Blasphemy we know, yeah. But the point is that the late-1970s Buck Rogers television series that lasted two seasons and starred former soap star Gil Gerard as Buck and former model Erin Gray as the foxy Col. Wilma Deering isn’t particularly good (trust us, we’ve recently rewatched it on DVD again).
Gen X-ers may remember Buck Rogers as the hero of a television series made to cash in on the Star Wars sci-fi fad of back then, but the character itself is much older than that. Buck Rogers began life as a cartoon strip in 1929 – actually predating Flash Gordon who made his first appearance only in 1934!
Ageing baby boomers may recall the B&W serials (George Lucas watched them as a kid), but most people will probably go “bidi-bidi” when you mention Buck Rogers to them, imitating the “cute” robot sidekick voiced by Mel Blanc, who also supplied most of the voices to the various Looney Tunes characters such as Bugs Bunny and Porky Pig.
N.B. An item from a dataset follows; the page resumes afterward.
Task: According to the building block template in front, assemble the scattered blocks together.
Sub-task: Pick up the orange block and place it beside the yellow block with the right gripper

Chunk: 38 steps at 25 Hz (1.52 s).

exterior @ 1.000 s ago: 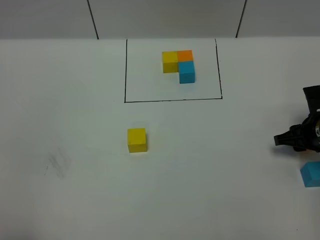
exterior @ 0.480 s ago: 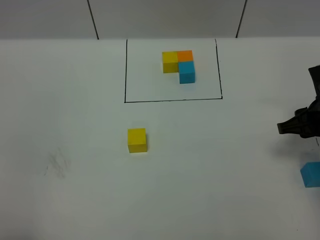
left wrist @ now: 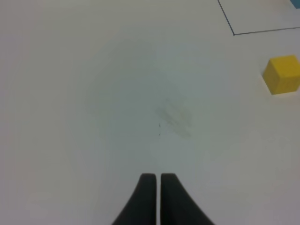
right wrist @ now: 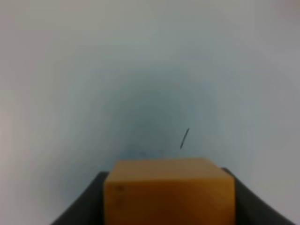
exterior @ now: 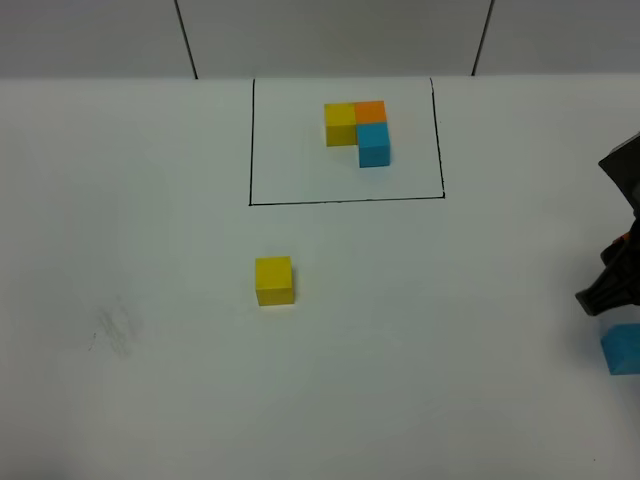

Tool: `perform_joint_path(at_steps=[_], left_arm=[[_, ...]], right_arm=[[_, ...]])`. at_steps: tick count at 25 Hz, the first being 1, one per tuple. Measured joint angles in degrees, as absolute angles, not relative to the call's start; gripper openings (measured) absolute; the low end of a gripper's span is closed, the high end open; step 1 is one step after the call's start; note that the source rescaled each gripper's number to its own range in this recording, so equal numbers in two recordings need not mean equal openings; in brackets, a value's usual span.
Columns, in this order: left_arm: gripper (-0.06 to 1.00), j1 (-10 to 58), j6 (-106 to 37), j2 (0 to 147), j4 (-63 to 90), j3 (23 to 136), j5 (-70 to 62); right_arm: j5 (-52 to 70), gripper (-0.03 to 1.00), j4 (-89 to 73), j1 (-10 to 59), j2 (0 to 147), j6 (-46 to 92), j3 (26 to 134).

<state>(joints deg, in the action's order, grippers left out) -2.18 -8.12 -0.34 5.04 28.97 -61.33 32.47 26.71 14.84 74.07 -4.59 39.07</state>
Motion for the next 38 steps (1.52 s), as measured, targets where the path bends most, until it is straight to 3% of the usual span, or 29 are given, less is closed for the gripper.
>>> perform_joint_path(at_steps=[14,28,38], left_arm=[[0.0,-2.2,-8.1,-0.3,5.0,29.0,-61.3],[0.0,-2.2,-8.1,-0.3,5.0,29.0,-61.3],[0.0,-2.2,-8.1,-0.3,5.0,29.0,-61.3]], right_arm=[[31.7,0.49,12.5,20.8,72.3,53.5,39.1],[30.3,0.49,-7.2,21.4,72.4,69.6,39.4],[39.6,0.49,-10.8,21.4,80.4,70.3,53.1]])
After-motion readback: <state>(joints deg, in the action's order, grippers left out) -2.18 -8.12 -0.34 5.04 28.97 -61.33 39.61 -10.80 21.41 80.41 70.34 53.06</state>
It is unclear what director Anderson’s plans are for the franchise is.
Word has it that Miller wanted to take the character back to its roots as dashing retro 1930s hero. Maybe Anderson wants to remake the 1970s TV series instead in which Rogers was a womanizing Han Solo wannabe. (“Buck Rogers is a slut,” I thought aloud watching one episode.)
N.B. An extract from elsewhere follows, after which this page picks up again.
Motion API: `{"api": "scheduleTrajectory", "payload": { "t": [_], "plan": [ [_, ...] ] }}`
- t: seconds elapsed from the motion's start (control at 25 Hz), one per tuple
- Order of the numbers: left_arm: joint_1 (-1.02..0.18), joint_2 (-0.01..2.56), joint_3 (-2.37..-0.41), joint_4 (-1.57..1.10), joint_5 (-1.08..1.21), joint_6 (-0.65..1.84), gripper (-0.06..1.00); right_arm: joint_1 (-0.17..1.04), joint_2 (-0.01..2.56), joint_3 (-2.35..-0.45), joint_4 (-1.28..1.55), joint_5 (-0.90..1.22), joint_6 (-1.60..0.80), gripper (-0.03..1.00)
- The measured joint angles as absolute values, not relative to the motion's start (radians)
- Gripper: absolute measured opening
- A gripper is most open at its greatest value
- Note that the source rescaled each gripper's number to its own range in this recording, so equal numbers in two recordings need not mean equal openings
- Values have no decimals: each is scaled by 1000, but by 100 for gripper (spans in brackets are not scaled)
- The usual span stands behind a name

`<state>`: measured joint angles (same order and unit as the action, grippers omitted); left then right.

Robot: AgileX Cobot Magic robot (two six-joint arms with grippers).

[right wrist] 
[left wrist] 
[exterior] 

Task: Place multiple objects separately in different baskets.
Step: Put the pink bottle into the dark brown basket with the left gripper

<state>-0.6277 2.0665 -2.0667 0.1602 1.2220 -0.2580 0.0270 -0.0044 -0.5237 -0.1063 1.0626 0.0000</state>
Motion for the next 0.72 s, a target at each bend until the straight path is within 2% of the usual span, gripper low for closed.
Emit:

The plot is a sci-fi retelling of Mark Twain’s Connecticut Yankee in which a 20th century man wakes up 500 years in the future. Needless to say he becomes involved in various adventures, gets outfitted with a ‘Seventies-style bachelor pad and a midget-sized robot sidekick – wouldn’t we all?
THE DISC: No special features whatsoever. Nothing. Image and sound quality aren’t too consistent either.
WORTH IT? It isn’t particularly good even though nostalgic Gen X-ers who watched it as kids back then will probably be more forgiving. The plots are rather superficial and usually involve Buck deposing some tin pot dictator lording it over his or her unfortunate underlings on some distant planet. (If only it was this easy in real life!) Not particularly deep.
The special effects and sets may have dated, but were pretty decent for their time (Larson recycled them from his Battlestar Galactica show). The show’s biggest problem – or its best attribute if you have a highly developed sense of MST3K-type irony – is the costumes! The spaceships and laser guns may have been, ahem, “inspired” by Star Wars, but the costume department’s job seems to have consisted of trips to the nearest S&M store! That and dusting off designs from old Flash Gordon serials – you just gotta love that cape Jack Palance is made to wear in one episode! (Palance joyously hams it up all the way of course.) Gerard also looks like a ‘Seventies leisure suit lounge lizard and is made to wear such tight pants that one is amazed that he doesn’t speak with a permanent Barry Gibb falsetto.
Logan’s Run zipper suits aside, the production designers also labored under the illusion that the 1970s will last forever and that Disco Will Never Die.
Yup, Buck Rogers in the 25th Century is pretty cheesy all right and some of the scenes are 100% guaranteed to make you cringe like hell. (One scene in which a regular villain dubs her new bodyguard “pantherman” because he is so “black and beautiful” will make you feel so dirty that you’d want to take a shower afterwards!)
Things also aren’t helped by the reuse of stock footage (check out that spaceship in the exterior establishing shot now flying in reverse!) and a very dull Gerard who famously went on to famously struggle with his weight. (Beware: this will happen to you too one day.) Check out the scene in which he dully reacts to a tearful Col Deering who tells him that he is “more than a friend” and makes her feel like a woman for the first time – that is, despite his incessant womanizing, which she takes with the good humor of an indulgent asexual TV sidekick.
RECOMMENDATION: This is one nostalgia trip that isn’t particularly worth taking unless you’re the type who regularly page through your parents’ photo albums to poke fun at their dated fashions. (Beware: your kids will do this to you one day.)